Records drawn from a dataset:
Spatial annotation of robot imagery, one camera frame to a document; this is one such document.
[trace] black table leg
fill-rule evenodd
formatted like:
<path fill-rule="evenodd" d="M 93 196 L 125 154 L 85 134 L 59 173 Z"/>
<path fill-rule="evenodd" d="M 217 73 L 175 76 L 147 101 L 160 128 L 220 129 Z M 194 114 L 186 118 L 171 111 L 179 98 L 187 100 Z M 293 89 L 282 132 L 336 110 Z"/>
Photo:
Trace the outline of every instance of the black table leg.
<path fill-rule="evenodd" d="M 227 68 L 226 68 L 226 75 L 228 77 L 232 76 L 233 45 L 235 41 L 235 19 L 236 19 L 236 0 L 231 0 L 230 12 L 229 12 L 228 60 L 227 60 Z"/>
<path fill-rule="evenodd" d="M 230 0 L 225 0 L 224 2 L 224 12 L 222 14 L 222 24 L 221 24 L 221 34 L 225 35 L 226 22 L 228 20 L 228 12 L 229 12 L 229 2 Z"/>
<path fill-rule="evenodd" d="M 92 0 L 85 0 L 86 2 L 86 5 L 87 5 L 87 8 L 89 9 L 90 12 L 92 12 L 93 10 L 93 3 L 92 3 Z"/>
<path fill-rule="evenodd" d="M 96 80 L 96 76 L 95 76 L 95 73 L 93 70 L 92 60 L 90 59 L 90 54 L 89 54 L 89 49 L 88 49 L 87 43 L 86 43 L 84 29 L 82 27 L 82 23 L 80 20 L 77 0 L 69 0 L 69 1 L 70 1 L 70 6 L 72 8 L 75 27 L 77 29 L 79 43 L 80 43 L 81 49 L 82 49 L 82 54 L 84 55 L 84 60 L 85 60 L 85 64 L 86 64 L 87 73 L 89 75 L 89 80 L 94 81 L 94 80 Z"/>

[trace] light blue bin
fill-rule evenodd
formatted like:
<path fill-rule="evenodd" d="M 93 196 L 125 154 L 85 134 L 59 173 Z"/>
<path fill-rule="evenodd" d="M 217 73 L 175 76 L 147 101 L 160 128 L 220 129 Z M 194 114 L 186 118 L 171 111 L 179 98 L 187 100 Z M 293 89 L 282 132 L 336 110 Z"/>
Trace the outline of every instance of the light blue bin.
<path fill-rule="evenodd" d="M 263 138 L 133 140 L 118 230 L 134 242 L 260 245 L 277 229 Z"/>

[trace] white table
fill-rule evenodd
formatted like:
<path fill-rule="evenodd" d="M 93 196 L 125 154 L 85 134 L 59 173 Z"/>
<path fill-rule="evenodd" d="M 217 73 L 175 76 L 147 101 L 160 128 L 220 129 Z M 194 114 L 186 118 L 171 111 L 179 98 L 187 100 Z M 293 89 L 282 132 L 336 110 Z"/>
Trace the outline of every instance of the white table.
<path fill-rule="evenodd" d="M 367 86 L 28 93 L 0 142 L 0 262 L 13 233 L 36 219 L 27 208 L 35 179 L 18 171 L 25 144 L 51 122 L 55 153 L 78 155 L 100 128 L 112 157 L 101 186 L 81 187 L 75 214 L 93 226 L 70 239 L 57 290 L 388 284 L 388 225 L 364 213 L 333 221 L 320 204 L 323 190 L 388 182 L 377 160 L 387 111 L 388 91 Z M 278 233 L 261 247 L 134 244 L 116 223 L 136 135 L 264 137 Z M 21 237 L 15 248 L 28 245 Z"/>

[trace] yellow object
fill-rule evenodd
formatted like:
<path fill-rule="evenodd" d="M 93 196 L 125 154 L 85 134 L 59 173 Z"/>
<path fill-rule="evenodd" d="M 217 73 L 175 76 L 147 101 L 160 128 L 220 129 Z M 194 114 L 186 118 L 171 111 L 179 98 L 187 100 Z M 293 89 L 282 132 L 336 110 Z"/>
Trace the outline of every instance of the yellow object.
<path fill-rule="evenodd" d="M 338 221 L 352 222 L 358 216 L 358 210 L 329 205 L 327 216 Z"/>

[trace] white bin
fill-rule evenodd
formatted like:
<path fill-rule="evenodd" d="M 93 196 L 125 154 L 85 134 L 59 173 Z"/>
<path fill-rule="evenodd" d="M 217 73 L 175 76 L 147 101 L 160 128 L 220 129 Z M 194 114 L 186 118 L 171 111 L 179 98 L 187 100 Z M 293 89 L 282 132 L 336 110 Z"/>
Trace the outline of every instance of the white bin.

**To do:** Copy out the entries. Change nothing.

**Written response:**
Spatial annotation of robot imagery, one camera frame to a document; this is one such document.
[trace] black table leg
fill-rule evenodd
formatted like:
<path fill-rule="evenodd" d="M 93 196 L 125 154 L 85 134 L 59 173 Z"/>
<path fill-rule="evenodd" d="M 217 73 L 175 76 L 147 101 L 160 128 L 220 129 Z M 194 114 L 186 118 L 171 111 L 179 98 L 187 100 Z M 293 89 L 282 132 L 336 110 Z"/>
Photo:
Trace the outline of every instance of the black table leg.
<path fill-rule="evenodd" d="M 227 68 L 226 68 L 226 75 L 228 77 L 232 76 L 233 45 L 235 41 L 235 19 L 236 19 L 236 0 L 231 0 L 230 12 L 229 12 L 228 60 L 227 60 Z"/>
<path fill-rule="evenodd" d="M 230 0 L 225 0 L 224 2 L 224 12 L 222 14 L 222 24 L 221 24 L 221 34 L 225 35 L 226 22 L 228 20 L 228 12 L 229 12 L 229 2 Z"/>
<path fill-rule="evenodd" d="M 92 0 L 85 0 L 86 2 L 86 5 L 87 5 L 87 8 L 89 9 L 90 12 L 92 12 L 93 10 L 93 3 L 92 3 Z"/>
<path fill-rule="evenodd" d="M 96 80 L 96 76 L 95 76 L 95 73 L 93 70 L 92 60 L 90 59 L 90 54 L 89 54 L 89 49 L 88 49 L 87 43 L 86 43 L 84 29 L 82 27 L 82 23 L 80 20 L 77 0 L 69 0 L 69 1 L 70 1 L 70 6 L 72 8 L 75 27 L 77 29 L 79 43 L 80 43 L 81 49 L 82 49 L 82 54 L 84 55 L 84 60 L 85 60 L 85 64 L 86 64 L 87 73 L 89 75 L 89 80 L 94 81 L 94 80 Z"/>

[trace] light blue bin
fill-rule evenodd
formatted like:
<path fill-rule="evenodd" d="M 93 196 L 125 154 L 85 134 L 59 173 Z"/>
<path fill-rule="evenodd" d="M 217 73 L 175 76 L 147 101 L 160 128 L 220 129 Z M 194 114 L 186 118 L 171 111 L 179 98 L 187 100 Z M 293 89 L 282 132 L 336 110 Z"/>
Trace the outline of every instance of the light blue bin.
<path fill-rule="evenodd" d="M 263 138 L 133 140 L 118 230 L 134 242 L 260 245 L 277 229 Z"/>

[trace] white table
fill-rule evenodd
formatted like:
<path fill-rule="evenodd" d="M 93 196 L 125 154 L 85 134 L 59 173 Z"/>
<path fill-rule="evenodd" d="M 217 73 L 175 76 L 147 101 L 160 128 L 220 129 Z M 194 114 L 186 118 L 171 111 L 179 98 L 187 100 Z M 293 89 L 282 132 L 336 110 Z"/>
Trace the outline of every instance of the white table.
<path fill-rule="evenodd" d="M 367 86 L 28 93 L 0 142 L 0 262 L 13 233 L 36 219 L 27 208 L 35 179 L 18 171 L 25 144 L 51 122 L 55 153 L 78 155 L 100 128 L 112 157 L 101 186 L 81 187 L 75 214 L 93 226 L 70 239 L 57 290 L 388 284 L 388 225 L 364 213 L 333 221 L 320 204 L 323 190 L 388 182 L 377 160 L 387 111 L 388 91 Z M 278 233 L 261 247 L 134 244 L 116 223 L 136 135 L 264 137 Z M 21 237 L 15 248 L 28 245 Z"/>

[trace] yellow object
fill-rule evenodd
formatted like:
<path fill-rule="evenodd" d="M 93 196 L 125 154 L 85 134 L 59 173 Z"/>
<path fill-rule="evenodd" d="M 217 73 L 175 76 L 147 101 L 160 128 L 220 129 Z M 194 114 L 186 118 L 171 111 L 179 98 L 187 100 Z M 293 89 L 282 132 L 336 110 Z"/>
Trace the outline of every instance of the yellow object.
<path fill-rule="evenodd" d="M 338 221 L 352 222 L 358 216 L 358 210 L 329 205 L 327 216 Z"/>

[trace] white bin
fill-rule evenodd
formatted like:
<path fill-rule="evenodd" d="M 93 196 L 125 154 L 85 134 L 59 173 Z"/>
<path fill-rule="evenodd" d="M 217 73 L 175 76 L 147 101 L 160 128 L 220 129 Z M 194 114 L 186 118 L 171 111 L 179 98 L 187 100 Z M 293 89 L 282 132 L 336 110 Z"/>
Trace the outline of every instance of the white bin.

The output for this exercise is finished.